# [Problem description]
Among the lines below, list those containing the string "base".

# [Stored items from a collection]
··········

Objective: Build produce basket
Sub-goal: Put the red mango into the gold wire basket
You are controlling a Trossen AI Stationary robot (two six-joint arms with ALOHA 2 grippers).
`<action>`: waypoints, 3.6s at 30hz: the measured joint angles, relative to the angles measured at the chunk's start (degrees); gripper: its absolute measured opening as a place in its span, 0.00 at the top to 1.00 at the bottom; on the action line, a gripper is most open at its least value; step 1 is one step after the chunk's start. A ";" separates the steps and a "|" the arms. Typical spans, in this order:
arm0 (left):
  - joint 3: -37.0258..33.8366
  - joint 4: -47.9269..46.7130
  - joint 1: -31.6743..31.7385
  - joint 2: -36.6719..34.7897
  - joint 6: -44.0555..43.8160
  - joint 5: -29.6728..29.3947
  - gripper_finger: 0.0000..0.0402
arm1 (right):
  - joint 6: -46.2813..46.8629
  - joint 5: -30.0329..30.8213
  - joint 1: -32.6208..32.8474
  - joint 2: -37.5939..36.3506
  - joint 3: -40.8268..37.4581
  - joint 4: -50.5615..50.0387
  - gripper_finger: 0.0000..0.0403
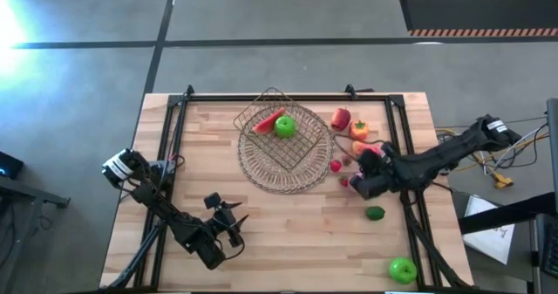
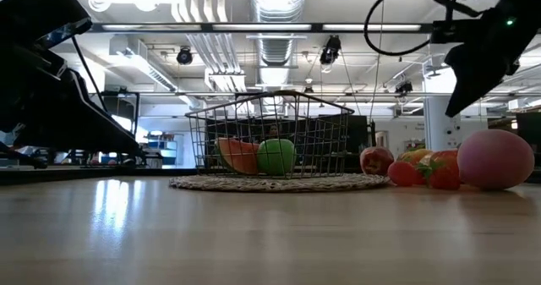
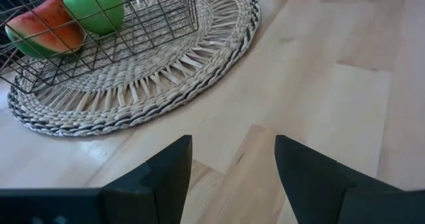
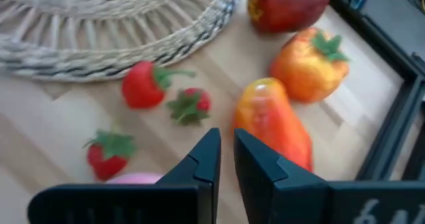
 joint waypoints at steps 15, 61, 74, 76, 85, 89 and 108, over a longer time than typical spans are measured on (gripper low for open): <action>-0.11 0.01 0.00 0.00 -0.02 0.01 0.51 | -27.00 -15.71 -29.80 -3.54 -0.17 1.86 0.48; -0.33 0.23 0.00 0.00 -0.26 0.31 0.51 | -35.96 -28.23 -40.69 4.30 6.02 6.27 0.37; -0.33 0.44 0.27 0.00 -0.13 0.31 0.51 | -50.63 -29.77 -36.85 13.78 28.41 20.57 0.36; -0.33 0.44 0.31 0.00 -0.11 0.31 0.51 | -56.37 -31.49 -36.52 18.92 32.63 22.03 0.36; -0.33 0.46 0.38 0.00 -0.15 0.31 0.51 | -82.54 -44.64 -36.54 45.94 58.30 9.68 0.36; -0.33 0.47 0.39 0.00 -0.23 0.29 0.51 | -90.92 -45.05 -36.54 54.72 68.44 -1.19 0.36; -0.34 1.45 0.46 0.00 -0.09 0.32 0.51 | -98.56 -46.61 -37.53 68.67 77.50 -13.35 0.35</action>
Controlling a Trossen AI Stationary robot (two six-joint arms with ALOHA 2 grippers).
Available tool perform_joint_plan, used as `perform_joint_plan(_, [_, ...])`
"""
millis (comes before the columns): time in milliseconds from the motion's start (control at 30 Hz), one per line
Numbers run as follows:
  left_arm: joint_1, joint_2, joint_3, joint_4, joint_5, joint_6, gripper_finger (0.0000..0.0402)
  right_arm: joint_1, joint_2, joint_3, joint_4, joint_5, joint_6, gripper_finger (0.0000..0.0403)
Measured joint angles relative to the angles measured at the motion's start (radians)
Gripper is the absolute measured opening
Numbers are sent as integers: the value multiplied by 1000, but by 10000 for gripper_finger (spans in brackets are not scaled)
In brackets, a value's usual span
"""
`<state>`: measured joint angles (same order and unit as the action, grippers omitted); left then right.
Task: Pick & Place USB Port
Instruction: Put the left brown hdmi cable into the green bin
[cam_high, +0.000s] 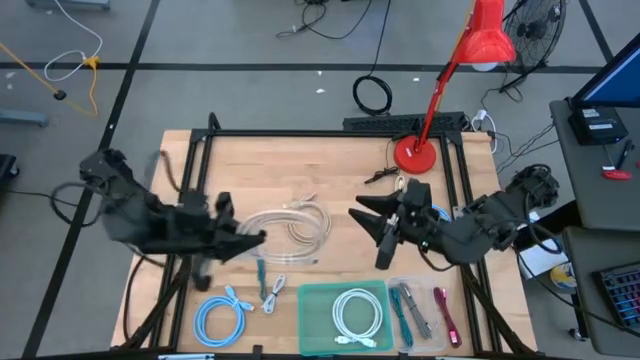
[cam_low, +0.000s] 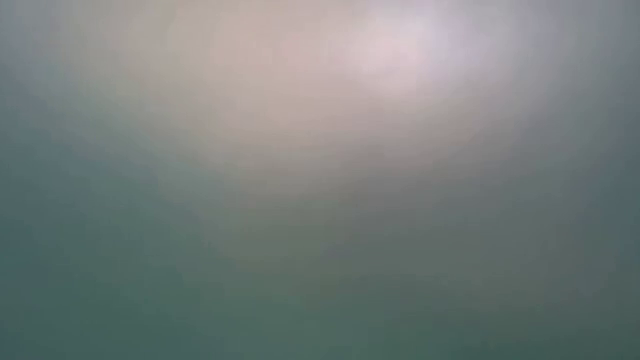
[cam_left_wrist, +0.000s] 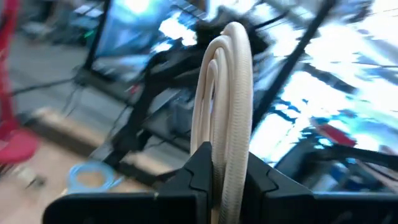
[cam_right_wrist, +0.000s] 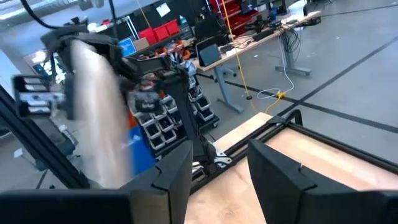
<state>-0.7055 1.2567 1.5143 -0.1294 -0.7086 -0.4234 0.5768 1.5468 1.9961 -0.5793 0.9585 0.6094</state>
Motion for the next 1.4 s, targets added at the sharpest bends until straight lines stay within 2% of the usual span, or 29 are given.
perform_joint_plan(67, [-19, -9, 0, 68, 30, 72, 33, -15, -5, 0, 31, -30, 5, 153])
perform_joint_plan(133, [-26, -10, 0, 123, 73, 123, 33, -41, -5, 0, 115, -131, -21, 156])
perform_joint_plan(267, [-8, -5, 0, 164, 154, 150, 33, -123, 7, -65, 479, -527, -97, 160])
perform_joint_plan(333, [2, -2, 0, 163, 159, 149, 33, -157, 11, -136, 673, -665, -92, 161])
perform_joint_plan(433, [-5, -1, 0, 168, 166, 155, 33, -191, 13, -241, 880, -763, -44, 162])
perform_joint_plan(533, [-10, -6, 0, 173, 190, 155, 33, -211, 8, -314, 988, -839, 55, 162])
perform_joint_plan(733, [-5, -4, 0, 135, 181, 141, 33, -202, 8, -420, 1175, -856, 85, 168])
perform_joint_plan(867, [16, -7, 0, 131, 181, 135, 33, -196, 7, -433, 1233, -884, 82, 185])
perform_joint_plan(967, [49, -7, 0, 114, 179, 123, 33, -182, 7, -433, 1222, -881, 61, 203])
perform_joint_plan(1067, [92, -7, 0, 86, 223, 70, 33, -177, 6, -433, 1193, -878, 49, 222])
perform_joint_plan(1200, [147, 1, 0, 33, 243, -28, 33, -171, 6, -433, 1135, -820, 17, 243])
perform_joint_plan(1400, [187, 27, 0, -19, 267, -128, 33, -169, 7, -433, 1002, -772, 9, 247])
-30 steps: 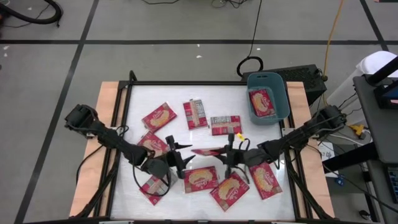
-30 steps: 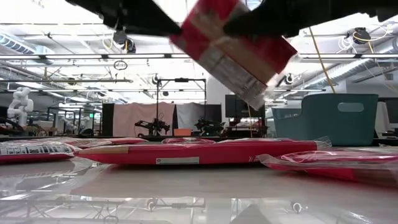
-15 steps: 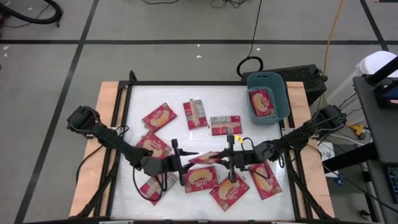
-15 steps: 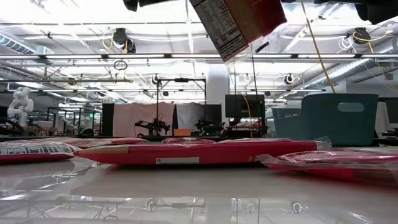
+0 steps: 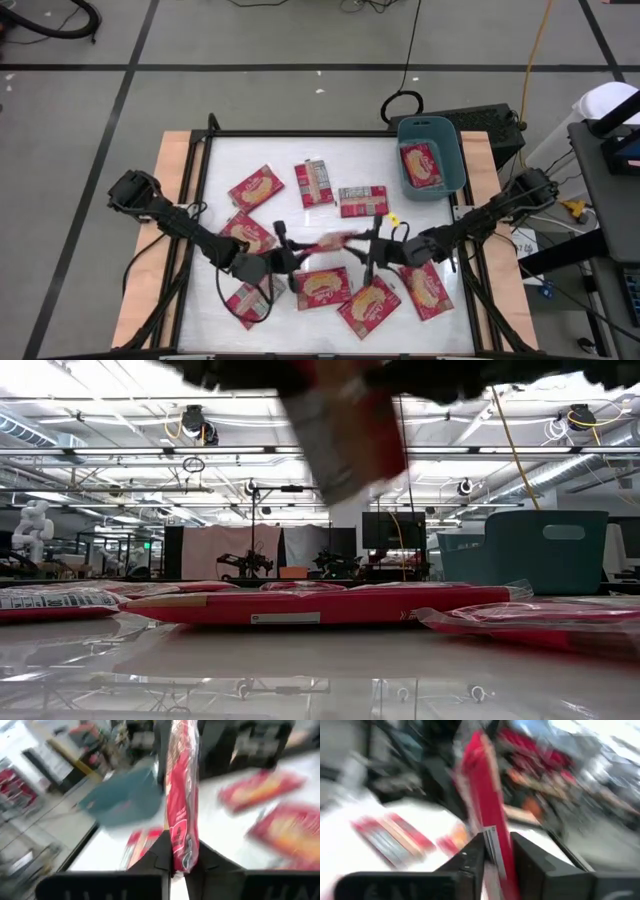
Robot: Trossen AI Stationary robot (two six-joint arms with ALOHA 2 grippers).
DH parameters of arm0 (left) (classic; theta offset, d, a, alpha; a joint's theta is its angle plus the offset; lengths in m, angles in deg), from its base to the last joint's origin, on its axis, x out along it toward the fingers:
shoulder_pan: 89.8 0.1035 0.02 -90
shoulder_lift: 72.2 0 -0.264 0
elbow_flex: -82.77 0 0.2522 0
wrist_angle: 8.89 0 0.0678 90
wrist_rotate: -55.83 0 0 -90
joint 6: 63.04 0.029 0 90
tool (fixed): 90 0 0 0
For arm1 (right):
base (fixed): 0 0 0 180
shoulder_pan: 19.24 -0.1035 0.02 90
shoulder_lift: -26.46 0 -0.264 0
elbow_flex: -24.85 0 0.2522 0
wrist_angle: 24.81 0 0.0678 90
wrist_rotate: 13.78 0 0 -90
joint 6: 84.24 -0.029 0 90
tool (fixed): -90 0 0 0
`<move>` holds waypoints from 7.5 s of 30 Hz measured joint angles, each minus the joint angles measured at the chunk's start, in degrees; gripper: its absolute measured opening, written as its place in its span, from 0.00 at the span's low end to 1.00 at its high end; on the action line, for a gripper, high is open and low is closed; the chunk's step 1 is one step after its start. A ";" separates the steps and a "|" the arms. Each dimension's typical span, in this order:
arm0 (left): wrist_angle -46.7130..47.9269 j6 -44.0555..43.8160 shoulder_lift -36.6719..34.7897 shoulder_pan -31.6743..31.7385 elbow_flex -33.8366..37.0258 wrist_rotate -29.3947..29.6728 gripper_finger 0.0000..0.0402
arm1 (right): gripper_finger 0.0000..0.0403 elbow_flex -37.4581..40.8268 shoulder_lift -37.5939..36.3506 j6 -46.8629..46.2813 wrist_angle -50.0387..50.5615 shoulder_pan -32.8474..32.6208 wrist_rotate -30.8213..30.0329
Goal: Sort popcorn bags into baskets
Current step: Put the red popcorn bag into the blue bin
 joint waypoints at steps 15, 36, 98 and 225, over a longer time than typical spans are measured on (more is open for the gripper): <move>22.79 -16.53 0.09 5.50 0.11 -0.64 0.05 | 0.41 -29.59 4.72 -17.09 56.29 2.82 -0.77; 24.20 -16.91 0.09 5.23 0.07 -3.86 0.07 | 0.11 -40.49 17.98 -5.25 68.09 8.78 7.91; 23.27 -24.79 0.04 7.00 0.02 -3.84 0.38 | 0.00 -7.86 -36.55 21.60 86.33 54.31 15.08; 23.02 -27.55 0.09 -7.66 0.07 -14.55 0.38 | 0.28 -14.85 12.00 -30.99 45.48 -5.22 24.40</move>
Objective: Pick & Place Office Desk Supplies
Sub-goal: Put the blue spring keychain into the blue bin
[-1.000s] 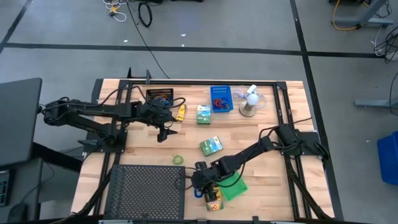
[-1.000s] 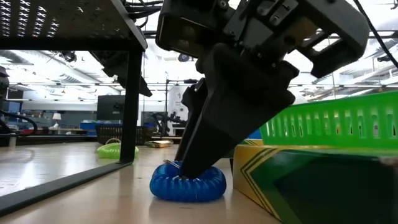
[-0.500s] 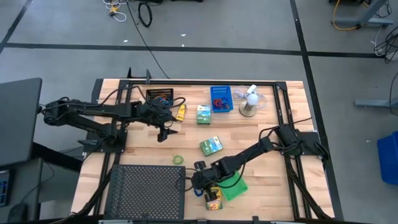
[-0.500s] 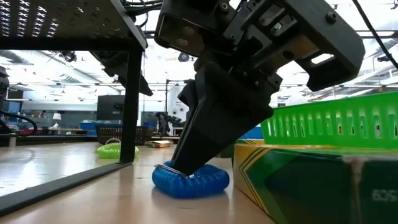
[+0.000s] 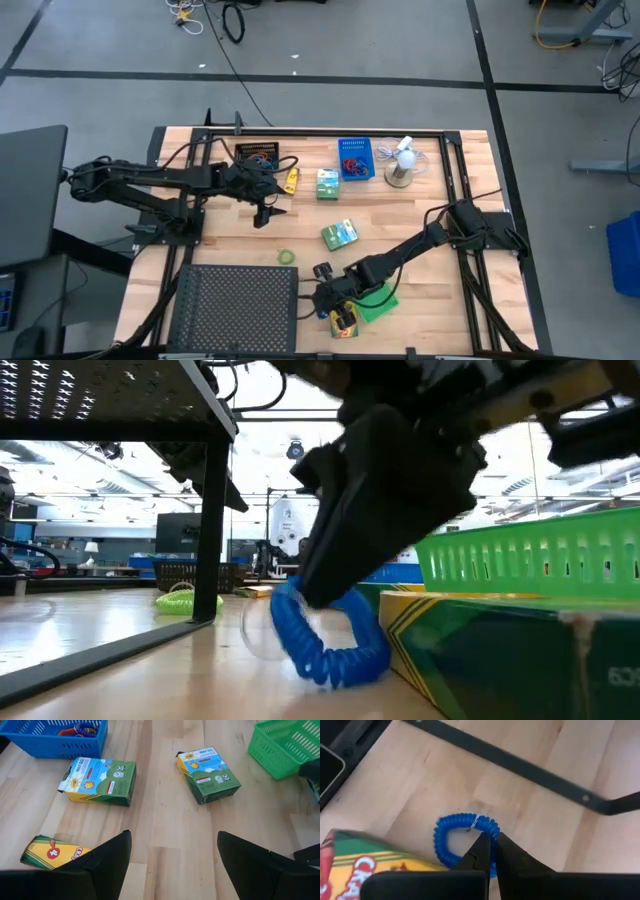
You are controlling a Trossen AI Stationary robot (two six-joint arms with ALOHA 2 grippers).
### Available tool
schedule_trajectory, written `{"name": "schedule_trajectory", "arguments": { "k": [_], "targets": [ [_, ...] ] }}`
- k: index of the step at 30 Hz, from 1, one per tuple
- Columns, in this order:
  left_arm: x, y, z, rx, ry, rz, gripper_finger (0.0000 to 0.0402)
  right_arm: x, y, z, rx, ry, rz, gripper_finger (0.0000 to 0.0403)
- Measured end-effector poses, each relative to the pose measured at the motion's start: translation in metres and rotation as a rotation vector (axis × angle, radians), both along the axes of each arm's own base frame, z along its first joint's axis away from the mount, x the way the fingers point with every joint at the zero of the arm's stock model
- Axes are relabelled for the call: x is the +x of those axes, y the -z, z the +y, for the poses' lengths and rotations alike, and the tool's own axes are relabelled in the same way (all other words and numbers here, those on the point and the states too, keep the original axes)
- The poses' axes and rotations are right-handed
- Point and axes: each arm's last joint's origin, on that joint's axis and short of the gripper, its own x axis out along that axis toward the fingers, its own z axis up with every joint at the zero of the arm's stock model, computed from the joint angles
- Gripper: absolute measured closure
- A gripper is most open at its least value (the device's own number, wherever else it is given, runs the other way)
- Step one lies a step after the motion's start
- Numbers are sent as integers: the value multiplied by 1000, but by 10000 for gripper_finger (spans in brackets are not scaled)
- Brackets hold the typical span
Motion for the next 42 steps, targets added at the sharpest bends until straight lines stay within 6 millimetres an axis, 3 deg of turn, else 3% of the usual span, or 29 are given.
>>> {"name": "schedule_trajectory", "arguments": {
  "k": [7,20,26,36,42],
  "targets": [
    [1,-2,0,9,3,-24,98,-1,-30,3,-23,-29,-131,392],
    [3,-4,0,17,17,-47,98,-28,-117,4,-64,-43,-379,392],
    [6,-10,0,23,67,-121,98,-29,-150,2,-41,-96,-579,392],
    [15,-27,-1,82,168,-323,98,-6,-179,-31,70,-217,-867,392],
    [15,-41,-3,145,237,-449,98,4,-182,-55,62,-197,-897,392]
  ]
}}
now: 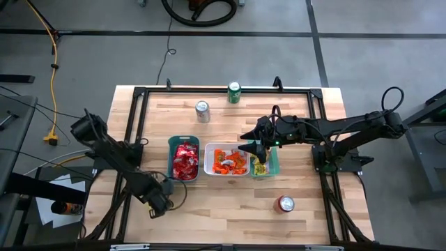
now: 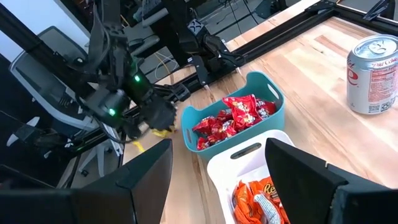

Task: Sort candy
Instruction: Put the yellow candy into the light green bin

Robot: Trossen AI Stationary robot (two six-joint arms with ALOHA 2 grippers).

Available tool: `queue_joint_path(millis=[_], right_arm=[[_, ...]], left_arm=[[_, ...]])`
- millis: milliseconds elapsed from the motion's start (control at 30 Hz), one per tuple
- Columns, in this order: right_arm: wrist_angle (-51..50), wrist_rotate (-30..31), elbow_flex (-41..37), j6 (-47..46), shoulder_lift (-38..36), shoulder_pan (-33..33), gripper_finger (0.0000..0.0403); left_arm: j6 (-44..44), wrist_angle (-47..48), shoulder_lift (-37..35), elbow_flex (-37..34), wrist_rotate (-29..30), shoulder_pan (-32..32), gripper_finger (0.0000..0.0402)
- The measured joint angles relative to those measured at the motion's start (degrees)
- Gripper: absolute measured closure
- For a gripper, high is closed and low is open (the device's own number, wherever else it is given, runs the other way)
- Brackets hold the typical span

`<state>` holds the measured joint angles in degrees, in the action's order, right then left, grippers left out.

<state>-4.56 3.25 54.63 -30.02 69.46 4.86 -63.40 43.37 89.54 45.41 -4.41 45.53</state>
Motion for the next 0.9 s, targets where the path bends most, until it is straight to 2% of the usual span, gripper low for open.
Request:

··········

# [Result of this task]
DH parameters of arm0 (left) (classic; theta offset, d, a, alpha; a joint's theta is its angle plus the offset; lengths in m, angles in deg), from its base to the last joint's origin, on its axis, x out along it toward the fingers:
base (fixed): 0 0 0 180
- Measured end-effector poses, each relative to the pose measured at the motion's start: translation in metres and rotation as a rotation vector (axis × angle, radians), both along the axes of each arm's own base frame, z along its first joint's axis away from the mount, x the way the fingers point with every joint at the zero of the arm's stock model

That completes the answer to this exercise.